NVIDIA DGX Cloud

AI Infrastructure NVIDIA

12 min read

Updated Jun 28, 2026

Suggest edit History Talk

RawGraph

Last edited

Jun 28, 2026

Fact-checked

In review queue

Sources

11 citations

Revision

v2 · 2,367 words

Fact-checks are independent of edits: a reviewer re-verifies the article against its sources and stamps the date. How we verify

NVIDIA DGX Cloud is a managed AI-supercomputing-as-a-service offering from Nvidia that rents enterprises access to multi-node clusters of NVIDIA DGX infrastructure plus the NVIDIA AI software stack over the internet, on a monthly per-instance subscription rather than an outright hardware purchase. Announced at the company's GTC conference on March 21, 2023, it was pitched as a way for "every enterprise" to reach an AI supercomputer "from a browser," removing the procurement, deployment and operational burden of building on-premises clusters. ^[1] DGX Cloud is hosted inside the data centers of third-party cloud and colocation partners (Oracle Cloud first, then Microsoft Azure, Google Cloud, and later AWS) as well as on NVIDIA's own infrastructure, yet the offering, pricing and customer relationship are owned by NVIDIA. The service marked NVIDIA's most direct move into selling accelerated computing as a service, layering a software-and-services business on top of the GPU hardware it already sold to those same cloud providers. ^[2]
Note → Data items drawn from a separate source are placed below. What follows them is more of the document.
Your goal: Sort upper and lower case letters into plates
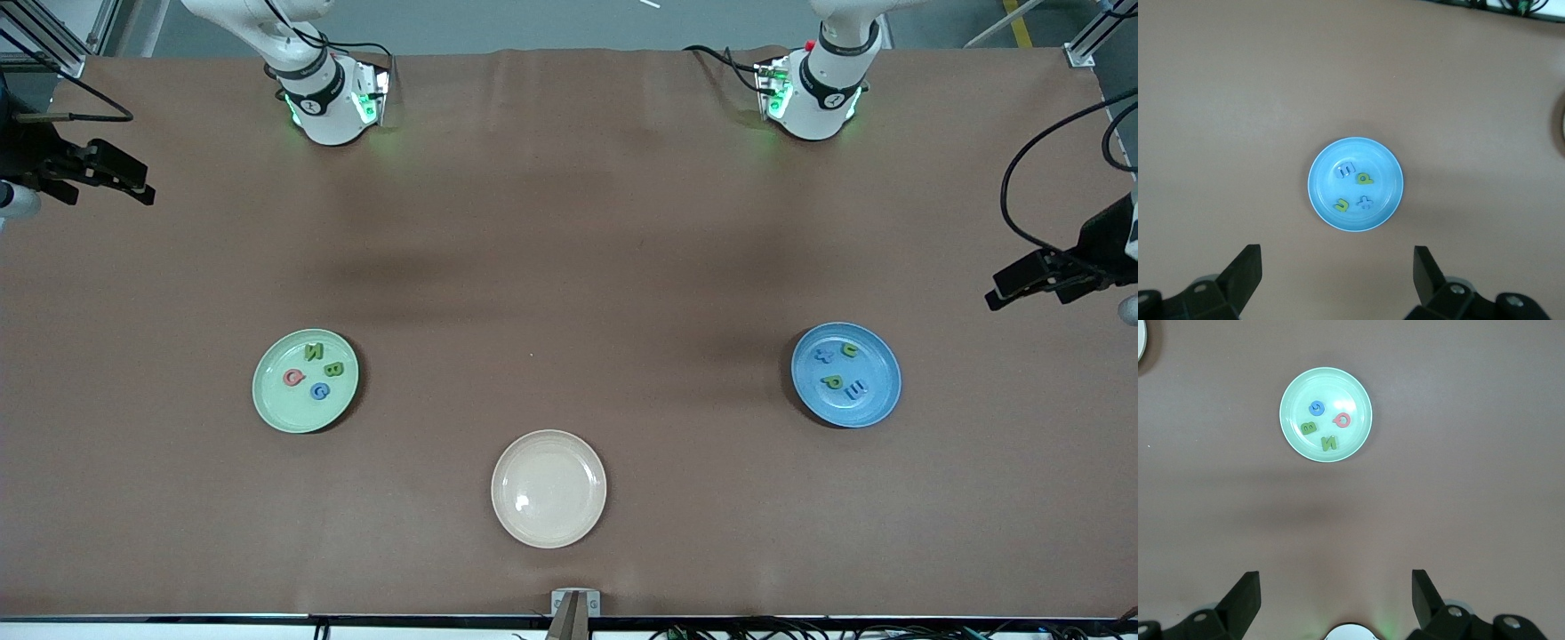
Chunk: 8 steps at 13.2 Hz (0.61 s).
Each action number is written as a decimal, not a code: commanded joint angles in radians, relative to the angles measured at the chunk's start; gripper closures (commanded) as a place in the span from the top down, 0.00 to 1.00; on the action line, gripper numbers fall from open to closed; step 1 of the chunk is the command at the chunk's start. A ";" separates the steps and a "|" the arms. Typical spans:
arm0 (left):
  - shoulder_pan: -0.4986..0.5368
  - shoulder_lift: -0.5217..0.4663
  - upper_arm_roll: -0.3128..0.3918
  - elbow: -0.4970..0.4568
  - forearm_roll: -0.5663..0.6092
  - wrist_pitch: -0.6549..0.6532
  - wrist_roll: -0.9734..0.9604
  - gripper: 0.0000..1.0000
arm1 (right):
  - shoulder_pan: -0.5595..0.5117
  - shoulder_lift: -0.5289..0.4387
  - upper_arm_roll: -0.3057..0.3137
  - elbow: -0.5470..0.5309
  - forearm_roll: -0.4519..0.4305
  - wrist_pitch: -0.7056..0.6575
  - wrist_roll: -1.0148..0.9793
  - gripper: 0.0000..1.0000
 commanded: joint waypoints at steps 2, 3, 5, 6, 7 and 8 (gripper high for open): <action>0.000 -0.076 0.009 -0.017 -0.003 -0.025 0.015 1.00 | -0.014 -0.025 0.010 -0.025 0.001 0.001 -0.010 1.00; 0.001 -0.084 0.009 -0.003 -0.002 -0.041 0.017 1.00 | -0.014 -0.025 0.010 -0.025 0.001 0.002 -0.010 1.00; 0.001 -0.092 0.010 0.037 0.002 -0.118 0.040 1.00 | -0.013 -0.025 0.012 -0.025 0.001 0.001 -0.010 1.00; 0.001 -0.093 0.009 0.049 0.002 -0.146 0.046 1.00 | -0.013 -0.025 0.010 -0.025 0.001 0.001 -0.010 1.00; -0.002 -0.092 0.009 0.066 0.003 -0.169 0.047 1.00 | -0.013 -0.025 0.010 -0.025 0.001 0.001 -0.010 1.00; -0.002 -0.093 0.007 0.078 0.003 -0.203 0.047 1.00 | -0.013 -0.025 0.010 -0.025 0.001 0.001 -0.010 1.00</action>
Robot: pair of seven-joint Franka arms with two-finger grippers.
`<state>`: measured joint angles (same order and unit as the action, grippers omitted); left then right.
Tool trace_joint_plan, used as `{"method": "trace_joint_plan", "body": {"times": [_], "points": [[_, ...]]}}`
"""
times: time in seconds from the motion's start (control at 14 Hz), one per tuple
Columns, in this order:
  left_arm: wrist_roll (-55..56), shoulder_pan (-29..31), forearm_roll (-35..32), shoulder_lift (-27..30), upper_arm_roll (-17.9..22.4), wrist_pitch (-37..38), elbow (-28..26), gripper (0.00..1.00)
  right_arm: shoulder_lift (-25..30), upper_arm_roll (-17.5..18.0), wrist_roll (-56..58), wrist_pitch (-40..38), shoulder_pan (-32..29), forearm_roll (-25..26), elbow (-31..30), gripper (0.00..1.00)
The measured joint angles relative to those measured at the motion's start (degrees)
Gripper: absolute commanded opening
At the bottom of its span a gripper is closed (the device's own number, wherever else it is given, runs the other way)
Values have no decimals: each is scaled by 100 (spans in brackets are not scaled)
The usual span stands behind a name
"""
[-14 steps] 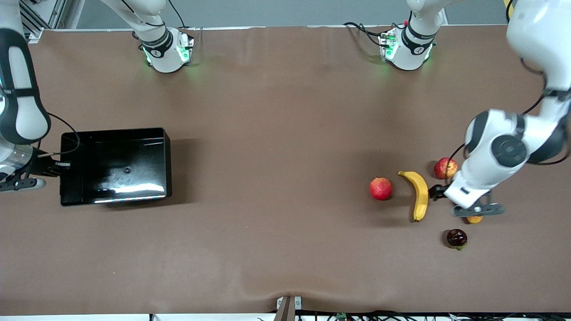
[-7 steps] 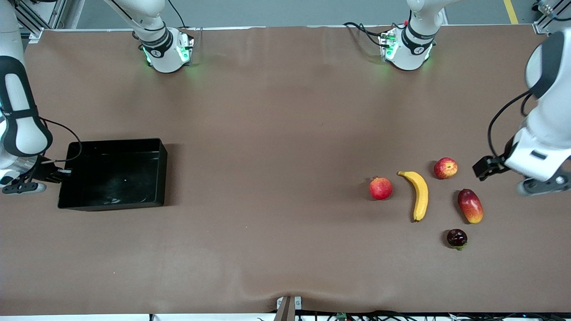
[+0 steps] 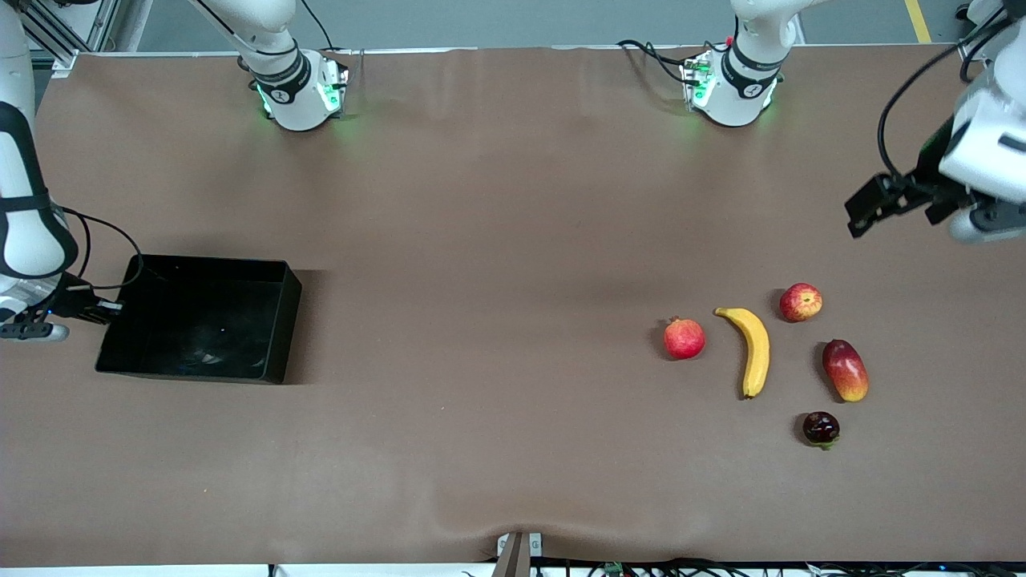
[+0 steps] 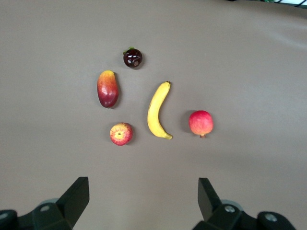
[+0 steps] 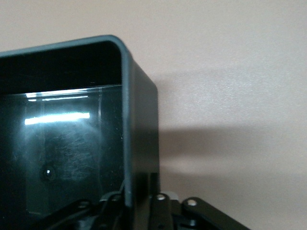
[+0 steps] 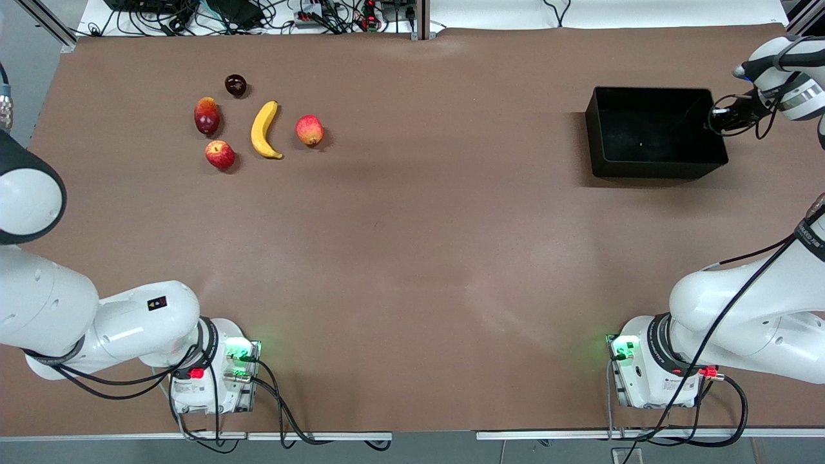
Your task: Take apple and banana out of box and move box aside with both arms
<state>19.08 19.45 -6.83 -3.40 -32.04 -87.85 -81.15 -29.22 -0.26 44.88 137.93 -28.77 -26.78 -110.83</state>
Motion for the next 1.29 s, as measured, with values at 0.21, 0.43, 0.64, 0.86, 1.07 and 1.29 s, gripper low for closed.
{"method": "trace_joint_plan", "body": {"times": [0.21, 0.43, 0.64, 0.86, 1.07, 1.29], "points": [[-248, -548, 26, 63, 588, 63, -47, 100, 0, 4, 201, 8, -59, -157, 1, 100], [-507, -1441, 194, 208, 1712, 110, -325, 100, 1, 4, 372, 18, -65, -180, 13, 100], [-558, -2049, 216, 554, 2482, 144, -807, 100, 29, 15, 415, -20, -67, -187, 141, 100], [-563, -2117, 229, 941, 2629, 136, -1195, 100, 154, 60, 431, -506, -60, -38, 493, 100], [-563, -2067, 246, 1039, 2622, 132, -1215, 100, 437, 100, 330, -793, 56, 377, 661, 100], [-584, -1936, 349, 968, 2585, 83, -1118, 100, 739, 131, -129, -1254, 240, 905, 733, 100]]}}
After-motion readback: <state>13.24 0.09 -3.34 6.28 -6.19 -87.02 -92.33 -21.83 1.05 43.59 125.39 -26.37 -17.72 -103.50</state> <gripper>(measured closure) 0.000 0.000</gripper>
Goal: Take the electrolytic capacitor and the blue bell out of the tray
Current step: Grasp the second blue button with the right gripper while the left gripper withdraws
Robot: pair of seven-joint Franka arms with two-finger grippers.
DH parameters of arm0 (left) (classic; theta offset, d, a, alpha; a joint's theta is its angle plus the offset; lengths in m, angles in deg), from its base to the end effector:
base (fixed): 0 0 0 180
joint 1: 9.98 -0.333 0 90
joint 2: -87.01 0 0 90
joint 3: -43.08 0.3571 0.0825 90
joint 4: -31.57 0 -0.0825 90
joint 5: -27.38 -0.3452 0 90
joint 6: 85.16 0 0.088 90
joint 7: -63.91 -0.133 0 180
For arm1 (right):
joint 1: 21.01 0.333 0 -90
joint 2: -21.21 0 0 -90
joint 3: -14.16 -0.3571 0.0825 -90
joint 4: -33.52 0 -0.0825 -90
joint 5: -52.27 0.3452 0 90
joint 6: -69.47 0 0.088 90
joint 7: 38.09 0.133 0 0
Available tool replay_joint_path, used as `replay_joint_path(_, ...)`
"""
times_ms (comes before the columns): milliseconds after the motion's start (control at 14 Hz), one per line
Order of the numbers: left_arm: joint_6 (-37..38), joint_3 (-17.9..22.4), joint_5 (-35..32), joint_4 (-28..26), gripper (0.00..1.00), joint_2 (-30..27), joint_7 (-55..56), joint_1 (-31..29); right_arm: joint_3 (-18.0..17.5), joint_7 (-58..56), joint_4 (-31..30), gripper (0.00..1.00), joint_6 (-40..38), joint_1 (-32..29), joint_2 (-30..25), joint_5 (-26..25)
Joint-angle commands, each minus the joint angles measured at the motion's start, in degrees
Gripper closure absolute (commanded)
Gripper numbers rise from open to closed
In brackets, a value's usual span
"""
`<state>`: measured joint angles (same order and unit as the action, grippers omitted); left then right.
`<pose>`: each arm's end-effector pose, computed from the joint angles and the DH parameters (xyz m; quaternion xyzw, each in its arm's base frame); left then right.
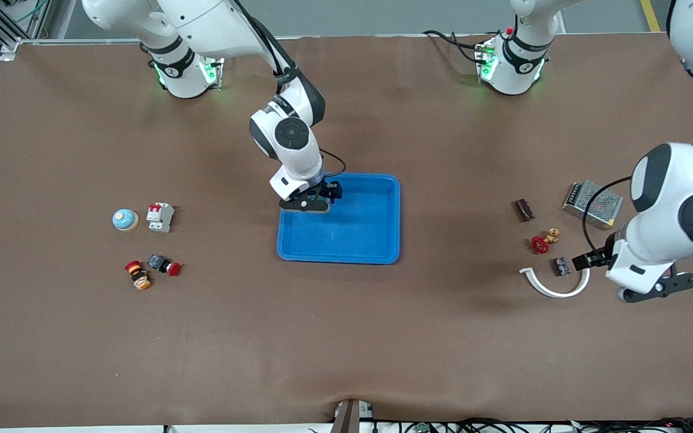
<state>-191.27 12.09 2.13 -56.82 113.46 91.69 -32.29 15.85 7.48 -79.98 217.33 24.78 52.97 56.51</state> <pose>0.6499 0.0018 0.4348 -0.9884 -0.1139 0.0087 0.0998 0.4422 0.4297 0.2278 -0.9988 0.0413 -0.0074 0.0252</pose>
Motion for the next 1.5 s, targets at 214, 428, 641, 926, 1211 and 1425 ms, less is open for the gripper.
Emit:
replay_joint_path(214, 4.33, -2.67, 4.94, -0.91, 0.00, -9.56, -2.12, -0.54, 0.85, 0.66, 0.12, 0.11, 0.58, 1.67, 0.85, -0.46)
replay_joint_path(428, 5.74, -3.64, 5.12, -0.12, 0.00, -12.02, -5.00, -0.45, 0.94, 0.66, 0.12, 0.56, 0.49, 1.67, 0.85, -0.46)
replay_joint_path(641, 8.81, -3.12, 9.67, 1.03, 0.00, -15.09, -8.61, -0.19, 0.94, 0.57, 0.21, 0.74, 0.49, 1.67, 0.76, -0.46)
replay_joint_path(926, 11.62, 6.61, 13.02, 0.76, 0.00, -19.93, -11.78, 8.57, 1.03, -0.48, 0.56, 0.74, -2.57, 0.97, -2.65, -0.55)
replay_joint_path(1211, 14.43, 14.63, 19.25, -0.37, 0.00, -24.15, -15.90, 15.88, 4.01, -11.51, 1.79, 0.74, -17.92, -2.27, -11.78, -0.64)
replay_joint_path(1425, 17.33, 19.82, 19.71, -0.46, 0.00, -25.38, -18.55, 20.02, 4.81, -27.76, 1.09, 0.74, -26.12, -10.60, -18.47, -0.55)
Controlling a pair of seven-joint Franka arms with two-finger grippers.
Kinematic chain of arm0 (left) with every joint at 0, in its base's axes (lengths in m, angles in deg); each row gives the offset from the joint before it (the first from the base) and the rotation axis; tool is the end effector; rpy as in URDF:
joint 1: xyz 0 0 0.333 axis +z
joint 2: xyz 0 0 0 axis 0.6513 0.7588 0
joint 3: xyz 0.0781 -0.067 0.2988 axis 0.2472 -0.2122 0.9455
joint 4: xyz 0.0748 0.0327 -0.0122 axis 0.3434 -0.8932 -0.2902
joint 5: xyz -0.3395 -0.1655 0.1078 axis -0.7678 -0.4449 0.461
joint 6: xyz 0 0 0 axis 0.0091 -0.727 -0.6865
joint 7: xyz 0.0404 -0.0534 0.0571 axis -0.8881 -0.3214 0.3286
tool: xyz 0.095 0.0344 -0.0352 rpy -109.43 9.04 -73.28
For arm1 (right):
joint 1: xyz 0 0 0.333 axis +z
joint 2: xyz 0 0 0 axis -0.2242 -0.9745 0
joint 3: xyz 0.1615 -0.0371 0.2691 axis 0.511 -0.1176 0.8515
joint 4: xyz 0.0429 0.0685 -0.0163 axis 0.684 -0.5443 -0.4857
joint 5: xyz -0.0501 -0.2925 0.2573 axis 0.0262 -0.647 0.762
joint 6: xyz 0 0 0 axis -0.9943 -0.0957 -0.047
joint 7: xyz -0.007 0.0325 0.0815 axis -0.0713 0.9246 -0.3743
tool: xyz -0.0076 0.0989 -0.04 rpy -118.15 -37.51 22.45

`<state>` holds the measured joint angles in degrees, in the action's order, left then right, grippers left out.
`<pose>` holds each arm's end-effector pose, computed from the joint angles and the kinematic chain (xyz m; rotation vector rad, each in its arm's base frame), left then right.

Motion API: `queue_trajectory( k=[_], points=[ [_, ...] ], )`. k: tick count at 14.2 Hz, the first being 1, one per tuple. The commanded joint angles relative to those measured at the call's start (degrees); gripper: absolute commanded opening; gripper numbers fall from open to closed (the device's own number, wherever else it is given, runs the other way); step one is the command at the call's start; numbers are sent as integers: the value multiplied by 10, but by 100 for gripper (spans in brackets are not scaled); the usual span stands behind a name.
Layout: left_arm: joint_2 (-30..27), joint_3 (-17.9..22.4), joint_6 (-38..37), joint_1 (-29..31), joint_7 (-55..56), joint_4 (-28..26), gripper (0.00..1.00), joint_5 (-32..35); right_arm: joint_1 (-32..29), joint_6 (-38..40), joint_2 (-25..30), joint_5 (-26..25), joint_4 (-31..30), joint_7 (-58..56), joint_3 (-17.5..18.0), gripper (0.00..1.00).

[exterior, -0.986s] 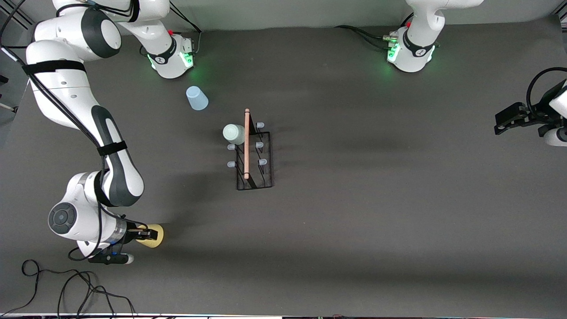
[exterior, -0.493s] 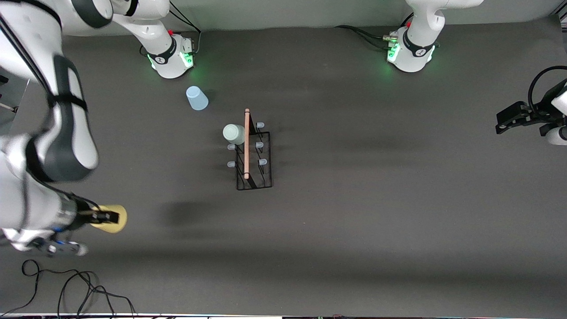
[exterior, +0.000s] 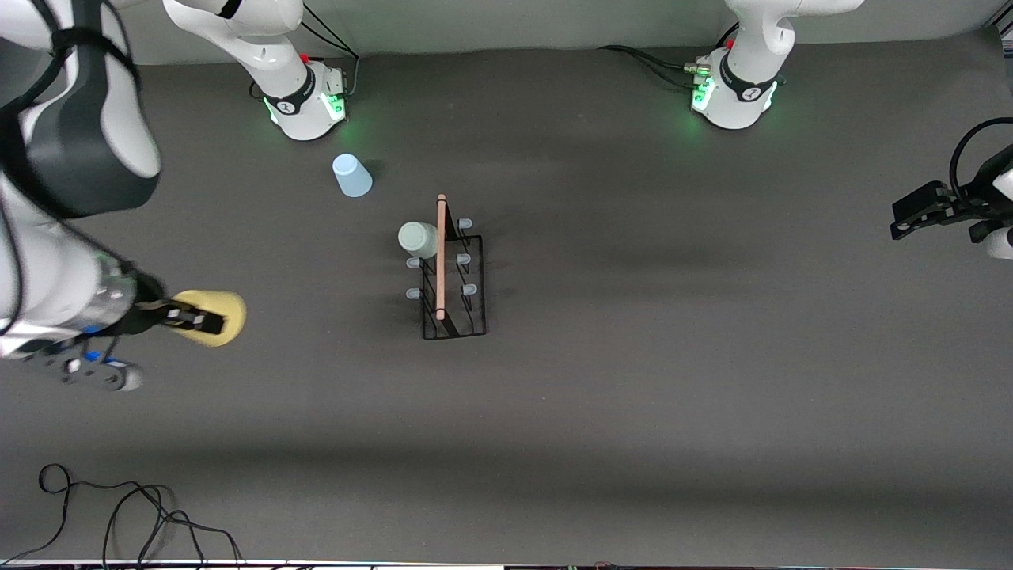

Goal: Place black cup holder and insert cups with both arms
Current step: 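Carry the yellow cup with the right gripper onto a holder peg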

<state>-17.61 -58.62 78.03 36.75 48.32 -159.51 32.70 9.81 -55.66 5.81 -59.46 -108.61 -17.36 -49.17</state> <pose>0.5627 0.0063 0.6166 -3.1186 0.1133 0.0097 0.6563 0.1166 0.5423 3.0532 -0.5534 -0.1985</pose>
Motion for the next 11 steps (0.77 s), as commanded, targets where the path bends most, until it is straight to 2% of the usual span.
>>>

Over its first three years the offering broadened considerably, then shifted again. It expanded from training-focused clusters to a portfolio that added DGX Cloud Serverless Inference for deploying models, and DGX Cloud Lepton, a global GPU marketplace launched in 2025 that grew out of NVIDIA's acquisition of the startup Lepton AI. By late 2025 NVIDIA had restructured the original first-party rental business, folding it into its core engineering organization and refocusing most of its capacity on internal research and development rather than competing head-on with the hyperscalers. ^[11]

What is NVIDIA DGX Cloud?

NVIDIA DGX Cloud is NVIDIA's branded, first-party AI-supercomputing service: dedicated clusters of NVIDIA DGX systems, paired with NVIDIA AI software, that an enterprise rents by the month and reaches over the network. Each launch instance was configured as an eight-GPU node bundled with NVIDIA's software for managing and developing AI workloads, and the service was positioned for the training of large, multi-node models, including the large language models and other generative AI systems that were driving demand for NVIDIA's chips at the time. ^[1] Crucially, NVIDIA owns the customer relationship and the pricing even when the underlying hardware sits inside a partner's cloud, which is what distinguishes DGX Cloud from simply renting GPUs from a hyperscaler. ^[2]

The GTC 2023 announcement

NVIDIA unveiled DGX Cloud during chief executive Jensen Huang's keynote at GTC on March 21, 2023, framing the moment in characteristically expansive terms. "We are at the iPhone moment of AI," Huang said. "Startups are racing to build disruptive products and business models, and incumbents are looking to respond. DGX Cloud gives customers instant access to NVIDIA AI supercomputing in global-scale clouds." ^[1]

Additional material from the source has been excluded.